Broader participation matters because it reduces the market’s dependence on a small group of stocks. With eight sectors advancing and small caps leading, the week’s gains were less concentrated than they have often been. That does not eliminate risk, but it lowers the immediate vulnerability to a reversal in a single crowded trade. Our equity signals moved firmly risk-on, though exposure remains measured given the strength of current risk appetite.
Fixed income
The 10-year Treasury yield rose from approximately 4.37% to 4.49% during the holiday-shortened week.13,21 The increase weighed on Treasury prices and reflected continued uncertainty around inflation, economic growth, and the Federal Reserve’s next move.22
Yields briefly pulled back after June payroll growth fell short of expectations, but that reaction did not hold.4,14 The 10-year yield recovered as investors weighed the softer hiring number against a decline in the unemployment rate and broader concerns that inflation could keep long-term rates elevated.15,21 Despite signs of cooling in the labor market, the week’s move suggested that bond investors remain hesitant to price in a sustained decline in longer-term interest rates.
Gold and commodities
Gold rose 0.82% for the week, while Comex gold futures gained 0.72%. The U.S. Dollar Index declined 0.49%, providing some support. A weaker dollar can make gold less expensive for buyers using other currencies.20
Within Flexible Plan Investments (FPI’s) lineup, the Quantified Gold Futures Tracking Fund (QGLDX) returned 1.22%, ahead of spot gold’s 0.82% gain. Launched in 2013, the Quantified Gold Futures Tracking Fund is designed to track the daily price changes in the precious metal in a more tax-efficient manner than its ETF counterpart, GLD.
Gold continues to serve as a useful diversifier, and our positioning treats it as a complement to equity exposure rather than solely as protection during severe market stress.
The indicators
Our equity signals moved firmly risk-on this week. The QFC Self-adjusting Trend Following strategy began the week in cash, with 0% leverage from the prior Friday through Tuesday. It moved to 200% leverage on Wednesday and remained there throughout the week. The QFC S&P Pattern Recognition (QSPMX) strategy maintained a 200% net-long position throughout the week. Our QFC Political Seasonality Index was in its risk-on posture for the duration of the week. (The QFC Political Seasonality Index—with all of the daily signals—is available post-login in our Weekly Performance Report section under the Domestic Tactical Equity category).
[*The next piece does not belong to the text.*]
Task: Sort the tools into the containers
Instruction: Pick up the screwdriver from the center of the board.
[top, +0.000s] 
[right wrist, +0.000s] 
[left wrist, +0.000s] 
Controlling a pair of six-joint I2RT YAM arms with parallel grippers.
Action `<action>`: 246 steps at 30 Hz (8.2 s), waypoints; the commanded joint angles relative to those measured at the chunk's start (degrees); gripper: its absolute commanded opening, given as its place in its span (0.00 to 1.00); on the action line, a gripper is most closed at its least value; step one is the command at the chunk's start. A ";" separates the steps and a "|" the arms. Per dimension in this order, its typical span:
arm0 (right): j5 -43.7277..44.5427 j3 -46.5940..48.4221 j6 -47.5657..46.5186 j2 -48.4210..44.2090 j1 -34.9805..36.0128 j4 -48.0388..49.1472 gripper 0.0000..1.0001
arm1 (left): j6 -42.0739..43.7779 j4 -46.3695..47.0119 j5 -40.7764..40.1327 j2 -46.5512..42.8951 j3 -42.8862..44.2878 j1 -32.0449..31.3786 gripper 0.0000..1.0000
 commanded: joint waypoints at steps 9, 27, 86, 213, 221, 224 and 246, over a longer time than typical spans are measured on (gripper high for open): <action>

Our intermediate-term tactical strategies have been varied in their degree of defensive positioning. The key advantage these strategies offer investors is their ability to adapt to changing market environments—participating during uptrends and moving to a defensive posture during downtrends.
The Volatility Adjusted NASDAQ strategy started the week 40% long and moved to 60% long on Monday’s close. It increased to 80% long on Thursday’s close. The Systematic Advantage strategy started the week 90% long. It reduced exposure to 60% on Thursday’s close. These strategies can employ leverage, so their exposure may exceed 100% at times.
Our Classic model was fully risk-on all week. Most Classic accounts follow a signal that can change exposure within a week, though a few remain on platforms requiring up to a month to adjust to new signals.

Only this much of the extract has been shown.